What is expected: Repeat the listing in full. Nothing may be added or left out.
◇ ◇ ◇ ◇ ◇ ◇ ◇
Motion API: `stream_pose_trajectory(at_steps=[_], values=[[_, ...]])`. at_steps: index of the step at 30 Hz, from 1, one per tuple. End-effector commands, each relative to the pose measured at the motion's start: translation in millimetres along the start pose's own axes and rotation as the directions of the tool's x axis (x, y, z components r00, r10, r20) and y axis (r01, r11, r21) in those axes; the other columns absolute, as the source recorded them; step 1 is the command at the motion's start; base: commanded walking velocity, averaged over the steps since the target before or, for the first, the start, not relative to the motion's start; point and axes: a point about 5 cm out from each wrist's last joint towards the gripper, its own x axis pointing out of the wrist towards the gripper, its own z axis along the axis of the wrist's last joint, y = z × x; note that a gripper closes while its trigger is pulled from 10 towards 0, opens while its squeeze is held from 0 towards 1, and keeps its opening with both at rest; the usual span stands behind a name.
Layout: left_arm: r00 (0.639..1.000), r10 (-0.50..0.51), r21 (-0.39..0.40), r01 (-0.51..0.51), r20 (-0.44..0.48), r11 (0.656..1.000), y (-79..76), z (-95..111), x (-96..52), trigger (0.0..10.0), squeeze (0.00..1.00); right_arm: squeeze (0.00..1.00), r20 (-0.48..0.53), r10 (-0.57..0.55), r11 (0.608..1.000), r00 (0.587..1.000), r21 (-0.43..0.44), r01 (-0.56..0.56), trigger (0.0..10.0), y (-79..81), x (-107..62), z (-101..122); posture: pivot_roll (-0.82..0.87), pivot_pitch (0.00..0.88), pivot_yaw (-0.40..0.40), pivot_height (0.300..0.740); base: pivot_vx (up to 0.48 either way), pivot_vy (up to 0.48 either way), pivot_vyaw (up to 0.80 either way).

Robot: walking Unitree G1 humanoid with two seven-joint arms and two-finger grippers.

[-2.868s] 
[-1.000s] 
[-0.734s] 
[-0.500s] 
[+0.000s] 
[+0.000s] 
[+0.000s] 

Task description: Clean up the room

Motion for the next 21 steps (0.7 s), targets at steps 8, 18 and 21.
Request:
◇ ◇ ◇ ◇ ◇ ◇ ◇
Result below:
Motion API: `stream_pose_trajectory(at_steps=[_], values=[[_, ...]])`. at_steps: index of the step at 30 Hz, from 1, one per tuple. End-effector commands, each relative to the pose measured at the motion's start: translation in millimetres along the start pose's own axes and rotation as the directions of the tool's x axis (x, y, z components r00, r10, r20) and y axis (r01, r11, r21) in those axes; the other columns absolute, as the source recorded them; step 1 is the command at the motion's start; base: commanded walking velocity, averaged over the steps since the target before or, for the first, the start, not relative to the motion's start; point and axes: a point about 5 cm out from each wrist's last joint towards the gripper, its own x axis pointing out of the wrist towards the gripper, its own z axis along the axis of the wrist's last joint, y = z × x; note that a gripper closes while its trigger is pulled from 10 towards 0, opens while its squeeze is held from 0 towards 1, and keeps its opening with both at rest; the usual span stands behind a name.
Layout: left_arm: r00 (0.639..1.000), r10 (-0.50..0.51), r21 (-0.39..0.40), r01 (-0.51..0.51), r20 (-0.44..0.48), r11 (0.656..1.000), y (-79..76), z (-95..111), x (-96..52), trigger (0.0..10.0), squeeze (0.00..1.00); right_arm: squeeze (0.00..1.00), r20 (-0.48..0.53), r10 (-0.57..0.55), r11 (0.608..1.000), r00 (0.587..1.000), r21 (-0.43..0.44), r01 (-0.56..0.56), trigger (0.0..10.0), y (-79..81), x (-107..62), z (-101..122); posture: pivot_roll (-0.82..0.87), pivot_pitch (0.00..0.88), pivot_yaw (-0.40..0.40), pivot_height (0.300..0.740); base: pivot_vx (up to 0.48 either way), pivot_vy (up to 0.48 either way), pivot_vyaw (up to 0.80 either way).

Robot: walking Unitree G1 humanoid with two seven-joint arms and two-finger grippers.

[-2.868s] 
[-1.000s] 
[-0.734s] 
[-0.500s] 
[+0.000s] 
[+0.000s] 
[+0.000s] 

Task description: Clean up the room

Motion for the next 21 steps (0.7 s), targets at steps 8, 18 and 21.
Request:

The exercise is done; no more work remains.